Unstructured fix (#3809)

* fix v1 * temporary patch for pdfs * nit
2025-04-07 11:28:09 +02:00 · 2025-01-28 08:46:27 -08:00 · 2025-01-28 08:46:27 -08:00 · 2ad86aa9a6
commit 2ad86aa9a6
parent 74a472ece7
3 changed files with 15 additions and 7 deletions
--- a/backend/onyx/file_processing/extract_file_text.py
+++ b/backend/onyx/file_processing/extract_file_text.py
@ -358,7 +358,13 @@ def extract_file_text(

    try:
        if get_unstructured_api_key():
-            return unstructured_to_text(file, file_name)
+            try:
+                return unstructured_to_text(file, file_name)
+            except Exception as unstructured_error:
+                logger.error(
+                    f"Failed to process with Unstructured: {str(unstructured_error)}. Falling back to normal processing."
+                )
+                # Fall through to normal processing

        if file_name or extension:
            if extension is not None:
--- a/backend/onyx/file_processing/unstructured.py
+++ b/backend/onyx/file_processing/unstructured.py
@ -52,7 +52,7 @@ def _sdk_partition_request(

 def unstructured_to_text(file: IO[Any], file_name: str) -> str:
    logger.debug(f"Starting to read file: {file_name}")
-    req = _sdk_partition_request(file, file_name, strategy="auto")
+    req = _sdk_partition_request(file, file_name, strategy="fast")

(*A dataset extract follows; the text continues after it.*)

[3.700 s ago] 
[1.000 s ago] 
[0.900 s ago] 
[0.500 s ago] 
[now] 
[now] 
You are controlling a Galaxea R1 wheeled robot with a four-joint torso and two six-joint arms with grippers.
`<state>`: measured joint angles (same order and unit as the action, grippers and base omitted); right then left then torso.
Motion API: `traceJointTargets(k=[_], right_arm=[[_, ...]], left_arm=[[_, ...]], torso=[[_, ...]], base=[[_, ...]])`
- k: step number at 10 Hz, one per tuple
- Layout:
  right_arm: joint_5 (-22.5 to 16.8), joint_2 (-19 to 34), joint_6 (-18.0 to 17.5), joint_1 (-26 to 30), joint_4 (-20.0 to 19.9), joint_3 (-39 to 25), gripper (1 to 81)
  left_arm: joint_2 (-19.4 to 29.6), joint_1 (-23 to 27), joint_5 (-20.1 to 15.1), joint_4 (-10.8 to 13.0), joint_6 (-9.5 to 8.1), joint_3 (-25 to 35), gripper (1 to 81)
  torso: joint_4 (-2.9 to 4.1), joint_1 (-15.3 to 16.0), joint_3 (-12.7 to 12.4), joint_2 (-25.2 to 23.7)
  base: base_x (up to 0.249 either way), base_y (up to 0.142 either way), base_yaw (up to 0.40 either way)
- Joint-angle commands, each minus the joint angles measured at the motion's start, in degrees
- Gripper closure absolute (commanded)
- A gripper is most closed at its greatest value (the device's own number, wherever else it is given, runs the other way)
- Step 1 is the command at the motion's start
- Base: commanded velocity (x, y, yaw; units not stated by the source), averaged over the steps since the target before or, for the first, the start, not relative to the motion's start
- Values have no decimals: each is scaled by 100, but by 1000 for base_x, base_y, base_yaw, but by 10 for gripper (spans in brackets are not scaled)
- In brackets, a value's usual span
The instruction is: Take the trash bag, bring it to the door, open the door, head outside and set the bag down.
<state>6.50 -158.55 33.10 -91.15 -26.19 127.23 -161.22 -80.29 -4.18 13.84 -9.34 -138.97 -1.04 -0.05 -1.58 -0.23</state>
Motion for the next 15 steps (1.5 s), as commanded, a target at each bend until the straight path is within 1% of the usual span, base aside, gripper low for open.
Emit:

    unstructured_client = UnstructuredClient(api_key_auth=get_unstructured_api_key())

--- a/backend/onyx/server/query_and_chat/chat_backend.py
+++ b/backend/onyx/server/query_and_chat/chat_backend.py
@ -672,23 +672,25 @@ def upload_files_for_chat(
            else ChatFileType.PLAIN_TEXT
        )

+        file_content = file.file.read()  # Read the file content
+
        if file_type == ChatFileType.IMAGE:
-            file_content = file.file
+            file_content_io = file.file
            # NOTE: Image conversion to JPEG used to be enforced here.
            # This was removed to:
            # 1. Preserve original file content for downloads
            # 2. Maintain transparency in formats like PNG
            # 3. Ameliorate issue with file conversion
        else:
-            file_content = io.BytesIO(file.file.read())
+            file_content_io = io.BytesIO(file_content)

        new_content_type = file.content_type

-        # store the file (now JPEG for images)
+        # Store the file normally
        file_id = str(uuid.uuid4())
        file_store.save_file(
            file_name=file_id,
-            content=file_content,
+            content=file_content_io,
            display_name=file.filename,
            file_origin=FileOrigin.CHAT_UPLOAD,
            file_type=new_content_type or file_type.value,
@ -698,7 +700,7 @@ def upload_files_for_chat(
        # to re-extract it every time we send a message
        if file_type == ChatFileType.DOC:
            extracted_text = extract_file_text(
-                file=file.file,
+                file=io.BytesIO(file_content),  # use the bytes we already read
                file_name=file.filename or "",
            )
            text_file_id = str(uuid.uuid4())